WORK TO COMPLETE> Where the records below have a line with "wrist", that line is to be copied.

━━━ ENTRIES PROVIDED ━━━

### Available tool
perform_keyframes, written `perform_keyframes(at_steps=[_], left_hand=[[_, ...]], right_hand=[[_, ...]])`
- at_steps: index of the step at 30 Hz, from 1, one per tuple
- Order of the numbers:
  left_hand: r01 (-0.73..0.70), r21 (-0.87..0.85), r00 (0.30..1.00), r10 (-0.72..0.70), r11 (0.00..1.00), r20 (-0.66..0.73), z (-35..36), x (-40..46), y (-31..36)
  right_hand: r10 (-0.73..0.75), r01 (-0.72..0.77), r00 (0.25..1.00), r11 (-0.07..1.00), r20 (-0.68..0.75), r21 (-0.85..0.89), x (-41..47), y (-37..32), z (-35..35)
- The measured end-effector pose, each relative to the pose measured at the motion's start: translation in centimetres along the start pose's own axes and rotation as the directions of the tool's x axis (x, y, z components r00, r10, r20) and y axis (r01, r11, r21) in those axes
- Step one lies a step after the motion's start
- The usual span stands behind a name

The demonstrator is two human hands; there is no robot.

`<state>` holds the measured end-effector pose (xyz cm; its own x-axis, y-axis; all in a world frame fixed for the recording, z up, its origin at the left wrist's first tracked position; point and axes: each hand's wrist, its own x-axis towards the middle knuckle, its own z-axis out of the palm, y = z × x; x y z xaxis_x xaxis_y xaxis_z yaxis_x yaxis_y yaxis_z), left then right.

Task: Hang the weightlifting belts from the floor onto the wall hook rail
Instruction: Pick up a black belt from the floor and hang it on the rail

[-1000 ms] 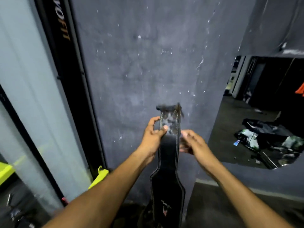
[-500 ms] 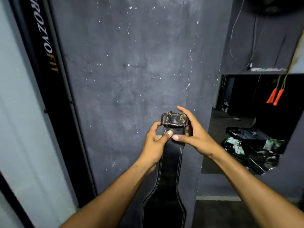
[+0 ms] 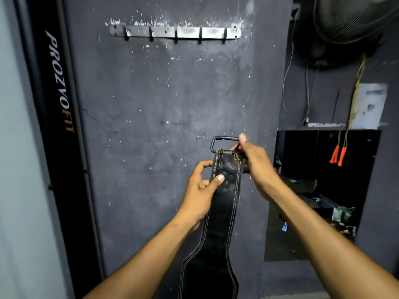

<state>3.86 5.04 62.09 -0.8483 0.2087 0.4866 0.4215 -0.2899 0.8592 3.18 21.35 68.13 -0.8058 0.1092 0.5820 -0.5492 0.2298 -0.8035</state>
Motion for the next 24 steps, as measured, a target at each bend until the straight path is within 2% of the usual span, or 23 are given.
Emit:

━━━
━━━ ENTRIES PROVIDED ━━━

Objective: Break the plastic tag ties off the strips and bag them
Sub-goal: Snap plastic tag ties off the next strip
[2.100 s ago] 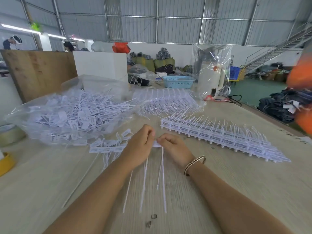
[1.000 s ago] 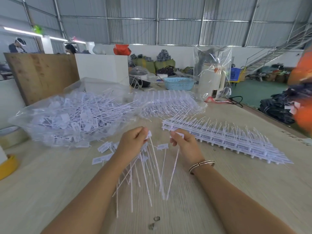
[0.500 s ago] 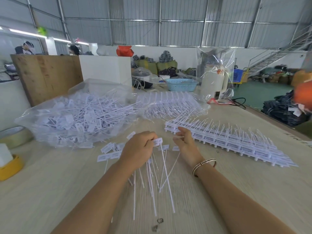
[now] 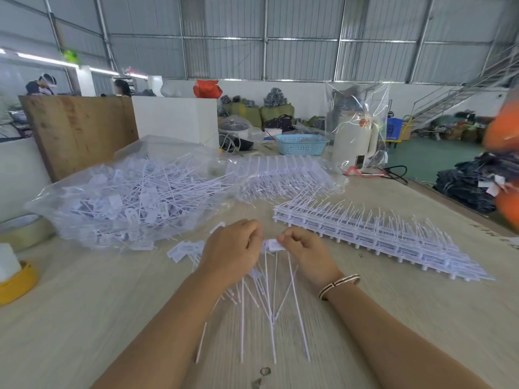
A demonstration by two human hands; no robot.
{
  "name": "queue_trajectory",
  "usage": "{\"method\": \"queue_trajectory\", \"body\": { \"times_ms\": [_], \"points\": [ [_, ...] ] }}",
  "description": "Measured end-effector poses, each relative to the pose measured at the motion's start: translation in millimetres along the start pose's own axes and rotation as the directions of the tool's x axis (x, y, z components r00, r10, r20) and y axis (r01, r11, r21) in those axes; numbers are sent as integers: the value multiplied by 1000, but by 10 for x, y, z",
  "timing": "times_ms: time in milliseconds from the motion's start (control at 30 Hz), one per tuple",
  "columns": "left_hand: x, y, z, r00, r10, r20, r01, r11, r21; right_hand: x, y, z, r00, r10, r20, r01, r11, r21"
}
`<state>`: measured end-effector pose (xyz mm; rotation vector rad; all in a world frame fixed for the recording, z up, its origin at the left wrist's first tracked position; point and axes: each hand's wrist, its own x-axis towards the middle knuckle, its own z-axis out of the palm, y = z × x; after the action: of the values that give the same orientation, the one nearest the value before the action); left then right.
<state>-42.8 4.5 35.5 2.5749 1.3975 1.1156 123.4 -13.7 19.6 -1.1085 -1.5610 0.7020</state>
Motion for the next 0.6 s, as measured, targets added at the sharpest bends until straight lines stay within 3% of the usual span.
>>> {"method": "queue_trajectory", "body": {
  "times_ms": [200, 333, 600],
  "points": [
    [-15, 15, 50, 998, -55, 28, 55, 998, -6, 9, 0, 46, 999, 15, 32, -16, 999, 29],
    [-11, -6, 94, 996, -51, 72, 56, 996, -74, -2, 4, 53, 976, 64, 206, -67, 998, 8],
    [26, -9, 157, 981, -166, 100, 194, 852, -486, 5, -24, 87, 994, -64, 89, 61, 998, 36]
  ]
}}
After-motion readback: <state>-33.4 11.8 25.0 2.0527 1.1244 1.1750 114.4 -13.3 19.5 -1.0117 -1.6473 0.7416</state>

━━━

EXERCISE SOLUTION>
`<state>` holds the measured end-effector pose (xyz cm; its own x-axis, y-axis; all in a world frame fixed for the recording, z up, its origin at the left wrist's first tracked position; point and axes: each hand's wrist, its own x-axis towards the middle knuckle, its own z-axis out of the palm, y = z × x; x y z xaxis_x xaxis_y xaxis_z yaxis_x yaxis_y yaxis_z), left then right.
`<state>`: measured end-effector pose (xyz mm; rotation vector rad; all in a world frame fixed for the recording, z up, its origin at the left wrist's first tracked position; point and axes: each hand's wrist, its own x-axis towards the middle knuckle, its own z-axis out of the palm, y = z × x; after the action: of the values that give the same orientation, the one nearest the value before the action); left then right.

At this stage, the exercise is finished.